Born in Salem, Massachusetts, and raised in Randolph, Massachusetts, Long began umpiring at the age of thirteen in the South Randolph Little League where his father was in charge of the umpires. He was a two-sport star and member of the 1977 undefeated Randolph High School baseball team. After graduating from high school in 1977, Long played semi-pro baseball and had several professional tryouts before attending the Joe Brinkman Umpire School in 1982. His professional career began that same year, when he was assigned to the New York–Penn League, after which he was promoted to the Florida State League. After two years, he was then assigned to the Double-A Eastern League. During that time, he also umpired in the Venezuelan Professional Baseball League. Following his four years, in the Eastern League, Long was promoted to the Triple-A International League in 1989, where he was voted that leagues top umpiring prospect by Baseball America.

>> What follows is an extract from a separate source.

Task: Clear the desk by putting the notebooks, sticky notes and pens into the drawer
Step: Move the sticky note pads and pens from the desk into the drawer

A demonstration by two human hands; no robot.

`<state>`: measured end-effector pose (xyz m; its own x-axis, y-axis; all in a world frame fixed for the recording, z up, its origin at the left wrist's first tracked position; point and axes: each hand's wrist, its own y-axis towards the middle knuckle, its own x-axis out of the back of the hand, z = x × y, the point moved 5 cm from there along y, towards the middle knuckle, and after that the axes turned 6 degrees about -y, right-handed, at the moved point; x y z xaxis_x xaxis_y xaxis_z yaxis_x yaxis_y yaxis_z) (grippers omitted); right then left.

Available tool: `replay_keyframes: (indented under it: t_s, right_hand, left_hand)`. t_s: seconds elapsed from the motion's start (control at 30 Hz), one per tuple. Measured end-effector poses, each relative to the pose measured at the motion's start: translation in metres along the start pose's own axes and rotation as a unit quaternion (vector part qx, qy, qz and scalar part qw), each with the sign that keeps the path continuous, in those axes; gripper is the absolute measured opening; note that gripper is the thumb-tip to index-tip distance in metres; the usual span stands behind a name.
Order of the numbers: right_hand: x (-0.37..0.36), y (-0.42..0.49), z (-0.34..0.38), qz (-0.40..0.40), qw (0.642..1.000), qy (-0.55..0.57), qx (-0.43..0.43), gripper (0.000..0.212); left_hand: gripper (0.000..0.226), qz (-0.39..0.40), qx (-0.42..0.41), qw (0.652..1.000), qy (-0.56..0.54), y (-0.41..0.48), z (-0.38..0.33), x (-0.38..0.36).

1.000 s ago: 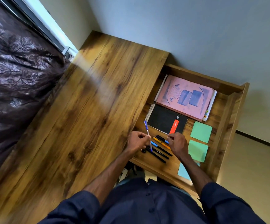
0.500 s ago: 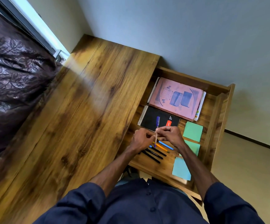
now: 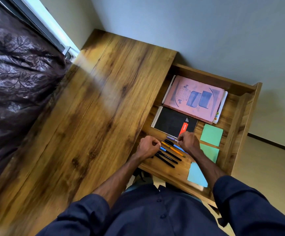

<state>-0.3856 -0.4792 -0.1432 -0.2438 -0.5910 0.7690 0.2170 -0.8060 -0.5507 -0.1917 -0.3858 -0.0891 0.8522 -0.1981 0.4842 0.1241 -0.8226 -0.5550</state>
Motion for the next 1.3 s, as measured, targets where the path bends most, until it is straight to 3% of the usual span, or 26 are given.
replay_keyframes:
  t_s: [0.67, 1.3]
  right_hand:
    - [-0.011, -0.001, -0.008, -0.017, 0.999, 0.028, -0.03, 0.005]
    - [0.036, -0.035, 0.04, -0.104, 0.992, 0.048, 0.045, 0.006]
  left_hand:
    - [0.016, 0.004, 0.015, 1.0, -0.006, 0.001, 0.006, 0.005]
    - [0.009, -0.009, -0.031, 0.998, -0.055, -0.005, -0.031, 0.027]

While in the International League, his contract was purchased by the National League. His first MLB game was on August 22,1992 at Veterans Stadium in Philadelphia, with the hometown Phillies hosting the Houston Astros. He worked a total of 12 Major League games in 1992 and 1993. His last year as a full-time professional umpire was 1993, but he continued to work in Triple-A as needed until 2017, when he retired from professional baseball.

He is a member of the Randolph High School Hall of Fame and the Cranberry Baseball League Hall of Fame. He continues to work amateur baseball in the Boston area and speak and teach about the umpiring profession.